*TASK INSTRUCTIONS*: What you produce should be an exact transcription of the data, minus any pictures.
=== Section Start ===
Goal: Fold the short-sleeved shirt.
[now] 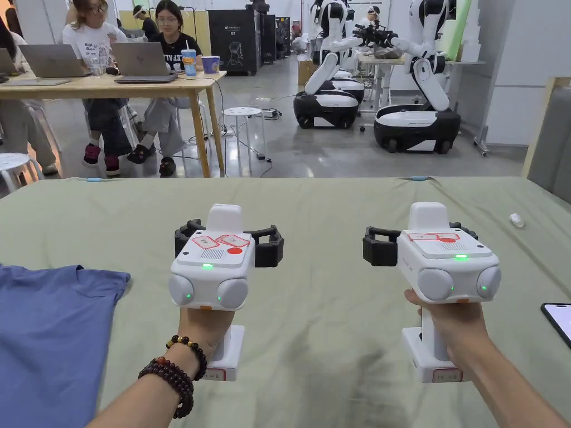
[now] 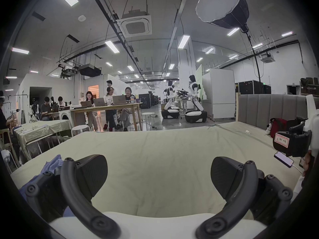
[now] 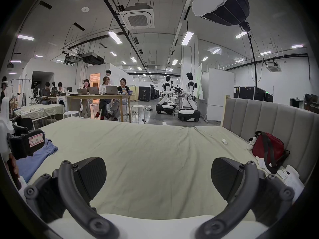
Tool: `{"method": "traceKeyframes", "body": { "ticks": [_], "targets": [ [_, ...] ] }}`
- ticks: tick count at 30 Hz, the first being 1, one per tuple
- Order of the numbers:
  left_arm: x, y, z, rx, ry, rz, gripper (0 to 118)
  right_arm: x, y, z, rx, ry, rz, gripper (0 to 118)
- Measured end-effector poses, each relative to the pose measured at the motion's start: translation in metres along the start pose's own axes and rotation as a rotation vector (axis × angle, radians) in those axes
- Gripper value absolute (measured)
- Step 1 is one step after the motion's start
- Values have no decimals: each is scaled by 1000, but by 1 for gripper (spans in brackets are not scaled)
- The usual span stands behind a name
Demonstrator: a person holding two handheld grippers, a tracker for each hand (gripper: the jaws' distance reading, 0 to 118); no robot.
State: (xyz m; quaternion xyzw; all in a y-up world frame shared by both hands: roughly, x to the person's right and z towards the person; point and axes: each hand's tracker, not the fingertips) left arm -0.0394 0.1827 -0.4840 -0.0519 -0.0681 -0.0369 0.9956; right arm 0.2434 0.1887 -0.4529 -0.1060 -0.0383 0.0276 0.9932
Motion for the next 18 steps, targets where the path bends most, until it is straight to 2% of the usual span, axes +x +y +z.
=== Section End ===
*ANSWER TO THIS TASK*:
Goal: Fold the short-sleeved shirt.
[now] 
[now] 
[now] 
Tool: `{"method": "traceKeyframes", "body": { "ticks": [_], "targets": [ [_, ...] ] }}`
- ticks: tick count at 30 Hz, the first being 1, one per tuple
- Order of the numbers:
  left_arm: x, y, z, rx, ry, rz, gripper (0 to 118)
  right_arm: x, y, z, rx, ry, rz, gripper (0 to 118)
- Measured end-effector poses, each relative to the pose measured at the motion's start: translation in metres along the start pose's own axes and rotation as a rotation vector (axis × angle, radians) in those axes
- Gripper value absolute (measured)
- Step 1 is one step after the motion's start
- Values have no decimals: each is scaled by 1000, but by 1 for gripper (spans in brackets are not scaled)
- The usual span stands behind a name
Demonstrator: a person holding two handheld grippers, a tracker for each hand (gripper: the jaws' distance reading, 0 to 118); no robot.
State: (xyz m; quaternion xyzw; all in a y-up world frame shared by both hands: roughly, x to the person's right and z towards the person; point and axes: each hand's tracker, not the fingertips) left arm -0.0394 0.1827 -0.4840 -0.0519 -0.0681 -0.0369 0.9956; right arm 0.2434 0.1887 -0.4529 -0.1060 -0.0383 0.0276 0.9932
Motion for the next 18 steps, targets where the path bends most, until it is straight to 2% of the usual span, axes +x +y +z.

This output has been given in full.